Task directions => Return the data verbatim, without pictures.

::: Source data :::

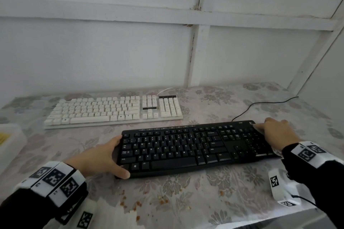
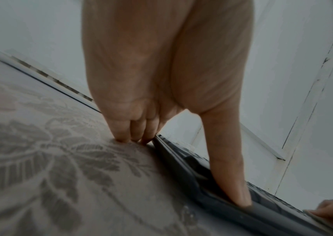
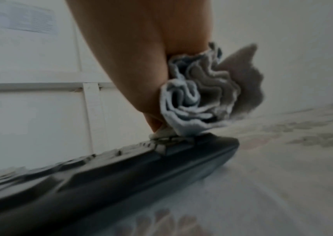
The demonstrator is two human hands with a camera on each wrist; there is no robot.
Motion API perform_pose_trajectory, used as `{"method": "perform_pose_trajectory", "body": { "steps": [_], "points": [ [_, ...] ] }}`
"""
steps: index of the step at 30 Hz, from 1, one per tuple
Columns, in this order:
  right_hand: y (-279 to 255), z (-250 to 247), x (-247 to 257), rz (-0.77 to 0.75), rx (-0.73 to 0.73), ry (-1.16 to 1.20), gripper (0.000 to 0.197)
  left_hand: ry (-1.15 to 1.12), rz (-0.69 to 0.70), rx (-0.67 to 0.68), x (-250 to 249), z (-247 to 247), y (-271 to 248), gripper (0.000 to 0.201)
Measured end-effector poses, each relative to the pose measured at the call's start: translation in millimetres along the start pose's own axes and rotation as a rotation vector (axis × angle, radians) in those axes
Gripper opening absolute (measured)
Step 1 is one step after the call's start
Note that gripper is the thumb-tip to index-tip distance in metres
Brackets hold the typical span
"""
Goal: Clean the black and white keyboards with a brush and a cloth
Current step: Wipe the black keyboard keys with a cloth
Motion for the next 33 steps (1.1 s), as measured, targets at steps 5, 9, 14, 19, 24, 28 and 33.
{"method": "perform_pose_trajectory", "body": {
  "steps": [5, 9, 14, 19, 24, 28, 33],
  "points": [
    [7.9, -13.6, -6.6, 0.071, -0.023, 0.071, 0.032, 0.01, -0.007, 0.005, -6.0, 1.1, -3.0, 0.147],
    [-12.0, -38.0, 81.0, -0.205, -0.039, 0.348, 0.033, 0.016, -0.015, -0.001, -5.1, 0.1, -3.5, 0.15],
    [-64.2, -72.2, 236.6, -0.616, -0.015, 0.545, 0.028, 0.05, -0.038, -0.009, -8.1, -0.6, -5.9, 0.142],
    [-100.6, -81.4, 340.3, -0.844, -0.029, 0.351, 0.023, 0.074, -0.032, -0.017, -14.7, -0.1, -5.7, 0.133],
    [-114.4, -79.9, 355.8, -0.838, 0.046, 0.292, 0.028, 0.116, -0.041, -0.022, -15.4, -0.3, -5.6, 0.131],
    [-113.7, -77.8, 346.8, -0.827, -0.014, 0.223, 0.026, 0.056, -0.045, -0.008, -12.7, 0.5, -5.3, 0.133],
    [-106.0, -69.7, 321.2, -0.84, -0.024, 0.199, 0.028, 0.015, -0.029, 0.0, -8.9, 1.2, -4.7, 0.148]
  ]
}}
Point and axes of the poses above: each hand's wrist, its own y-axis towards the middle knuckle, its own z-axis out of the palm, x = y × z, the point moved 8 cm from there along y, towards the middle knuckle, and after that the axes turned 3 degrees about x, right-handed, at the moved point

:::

Answer for this exercise =>
The demonstrator is two human hands with a camera on each wrist; there is no robot.
Motion API perform_pose_trajectory, used as `{"method": "perform_pose_trajectory", "body": { "steps": [_], "points": [ [_, ...] ] }}`
"""
steps: index of the step at 30 Hz, from 1, one per tuple
Columns, in this order:
  right_hand: y (-279 to 255), z (-250 to 247), x (-247 to 257), rz (-0.77 to 0.75), rx (-0.73 to 0.73), ry (-1.16 to 1.20), gripper (0.000 to 0.197)
  left_hand: ry (-1.15 to 1.12), rz (-0.69 to 0.70), rx (-0.67 to 0.68), x (-250 to 249), z (-247 to 247), y (-271 to 248), gripper (0.000 to 0.201)
Measured end-effector poses, each relative to the pose measured at the call's start: translation in millimetres along the start pose's own axes and rotation as a rotation vector (axis × angle, radians) in those axes
Gripper opening absolute (measured)
Step 1 is one step after the call's start
Note that gripper is the thumb-tip to index-tip distance in metres
Brackets hold the typical span
"""
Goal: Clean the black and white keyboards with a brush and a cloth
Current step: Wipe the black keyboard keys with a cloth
Motion for the next 33 steps (1.1 s), as measured, targets at steps 5, 9, 14, 19, 24, 28 and 33.
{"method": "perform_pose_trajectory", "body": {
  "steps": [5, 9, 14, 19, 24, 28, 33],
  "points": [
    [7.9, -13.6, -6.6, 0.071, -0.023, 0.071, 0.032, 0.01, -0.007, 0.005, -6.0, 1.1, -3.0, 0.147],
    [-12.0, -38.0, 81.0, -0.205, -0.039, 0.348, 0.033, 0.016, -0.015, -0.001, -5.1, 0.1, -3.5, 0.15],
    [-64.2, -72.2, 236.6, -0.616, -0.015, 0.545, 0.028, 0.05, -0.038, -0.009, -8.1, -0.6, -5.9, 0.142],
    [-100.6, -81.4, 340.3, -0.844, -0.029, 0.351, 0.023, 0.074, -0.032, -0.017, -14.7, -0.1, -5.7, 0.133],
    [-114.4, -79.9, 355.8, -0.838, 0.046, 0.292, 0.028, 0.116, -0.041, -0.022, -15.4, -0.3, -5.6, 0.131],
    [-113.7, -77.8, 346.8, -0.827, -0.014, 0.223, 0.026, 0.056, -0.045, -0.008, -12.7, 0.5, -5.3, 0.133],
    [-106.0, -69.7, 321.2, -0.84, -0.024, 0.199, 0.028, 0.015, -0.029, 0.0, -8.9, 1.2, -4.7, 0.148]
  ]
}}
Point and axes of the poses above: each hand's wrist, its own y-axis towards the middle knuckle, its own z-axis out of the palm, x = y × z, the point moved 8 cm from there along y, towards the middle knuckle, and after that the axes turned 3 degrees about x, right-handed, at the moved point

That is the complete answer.